Providing direct visualization of the graft, the IFI system presents a valid alternative to TTFM. In studies which compared diagnostic capabilities of coronary angiography, TTFM and IFI, it was shown that IFI is both a more sensitive and a more specific technique than TTFM [35, 43]. IFI was able to correctly detect 83 % of abnormal/occluded grafts out of 100 % of abnormal/occluded grafts identified by coronary angiography, while TTFM was able to detect only 25 % of abnormal/occluded grafts [43]. In addition, IFI correctly detected 87 % of grafts that had nonocclusive lesions, while TTFM did not identify these abnormalities [43]. Additionally, as stated previously, the TTFM flow data may overestimate the need for graft revision due to the influences of multiple factors. 3.8 % of grafts with poor flow detected by TTFM showed satisfactory flow on the IFI images, and therefore, unnecessary graft revision was avoided [35].

IFI also has significant limitations. Firstly, as a semiquantitative technique, it does not provide precise measurements of graft flow. Secondly, in order to obtain better access of the camera to some grafts, it requires a special positioning of the heart which is different from its natural position, which may negatively impact visualization of graft kinks or other defects. Thirdly, imaging of the anastomosis is inadequate. Finally, tissue penetration is very limited, making it difficult to obtain accurate imaging of intramyocardial arterial segments.

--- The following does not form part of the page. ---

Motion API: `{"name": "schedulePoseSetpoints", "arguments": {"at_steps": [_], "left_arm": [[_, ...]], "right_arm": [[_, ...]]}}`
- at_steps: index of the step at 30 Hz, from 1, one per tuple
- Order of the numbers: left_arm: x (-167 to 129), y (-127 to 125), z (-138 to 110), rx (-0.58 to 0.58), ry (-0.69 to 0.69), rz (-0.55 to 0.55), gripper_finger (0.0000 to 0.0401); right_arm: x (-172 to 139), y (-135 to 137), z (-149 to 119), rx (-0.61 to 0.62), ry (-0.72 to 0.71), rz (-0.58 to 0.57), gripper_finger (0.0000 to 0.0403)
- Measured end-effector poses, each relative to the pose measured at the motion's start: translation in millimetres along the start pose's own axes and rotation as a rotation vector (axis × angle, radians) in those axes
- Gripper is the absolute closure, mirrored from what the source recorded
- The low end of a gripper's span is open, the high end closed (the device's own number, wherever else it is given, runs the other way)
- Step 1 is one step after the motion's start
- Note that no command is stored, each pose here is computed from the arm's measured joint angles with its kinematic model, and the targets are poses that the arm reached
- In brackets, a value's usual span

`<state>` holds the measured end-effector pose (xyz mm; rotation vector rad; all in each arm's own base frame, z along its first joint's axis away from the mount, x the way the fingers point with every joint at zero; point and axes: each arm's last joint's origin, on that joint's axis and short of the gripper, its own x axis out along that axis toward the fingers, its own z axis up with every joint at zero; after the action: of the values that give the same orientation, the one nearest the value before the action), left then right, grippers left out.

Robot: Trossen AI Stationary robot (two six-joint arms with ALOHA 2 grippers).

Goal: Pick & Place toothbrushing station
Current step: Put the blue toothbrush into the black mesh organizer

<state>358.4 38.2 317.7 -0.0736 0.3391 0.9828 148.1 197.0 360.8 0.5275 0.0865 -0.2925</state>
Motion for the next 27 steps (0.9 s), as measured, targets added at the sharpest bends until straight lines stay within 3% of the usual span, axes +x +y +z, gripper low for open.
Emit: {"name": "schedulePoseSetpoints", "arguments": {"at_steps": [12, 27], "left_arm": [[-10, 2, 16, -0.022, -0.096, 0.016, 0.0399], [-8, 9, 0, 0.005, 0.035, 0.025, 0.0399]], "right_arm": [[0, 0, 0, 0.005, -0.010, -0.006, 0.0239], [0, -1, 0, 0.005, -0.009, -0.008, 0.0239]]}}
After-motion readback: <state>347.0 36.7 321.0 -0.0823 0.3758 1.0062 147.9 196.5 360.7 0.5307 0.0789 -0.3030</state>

In general, IFI is a superior technique to TTFM, with a better diagnostic potential to detect both occluded grafts and nonocclusive graft lesions. However, the sensitivity of tIFI is far lower than the sensitivity of coronary angiography.

Conclusions

Graft patency and completeness of revascularization are the major determinants of long-term outcome following CABG surgery. Angiographic studies show a graft failure rate of 20–30 % at 1 year post-procedure. Immediate postoperative or early graft failure occurs in 3–12 % of grafts. Intraoperative graft patency assessment is crucial in increasing the success of the procedure. Currently the following methods are utilized for this purpose: coronary angiography, IFI, and TTFM. Although IFI and TTFM are the most commonly used techniques, the information they provide is fairly limited when compared to coronary angiography. Coronary angiography is the “gold standard” for graft patency assessment; however, it is still not widespread. As hybrid operating rooms become more available, increasing use of this diagnostic modality can be expected.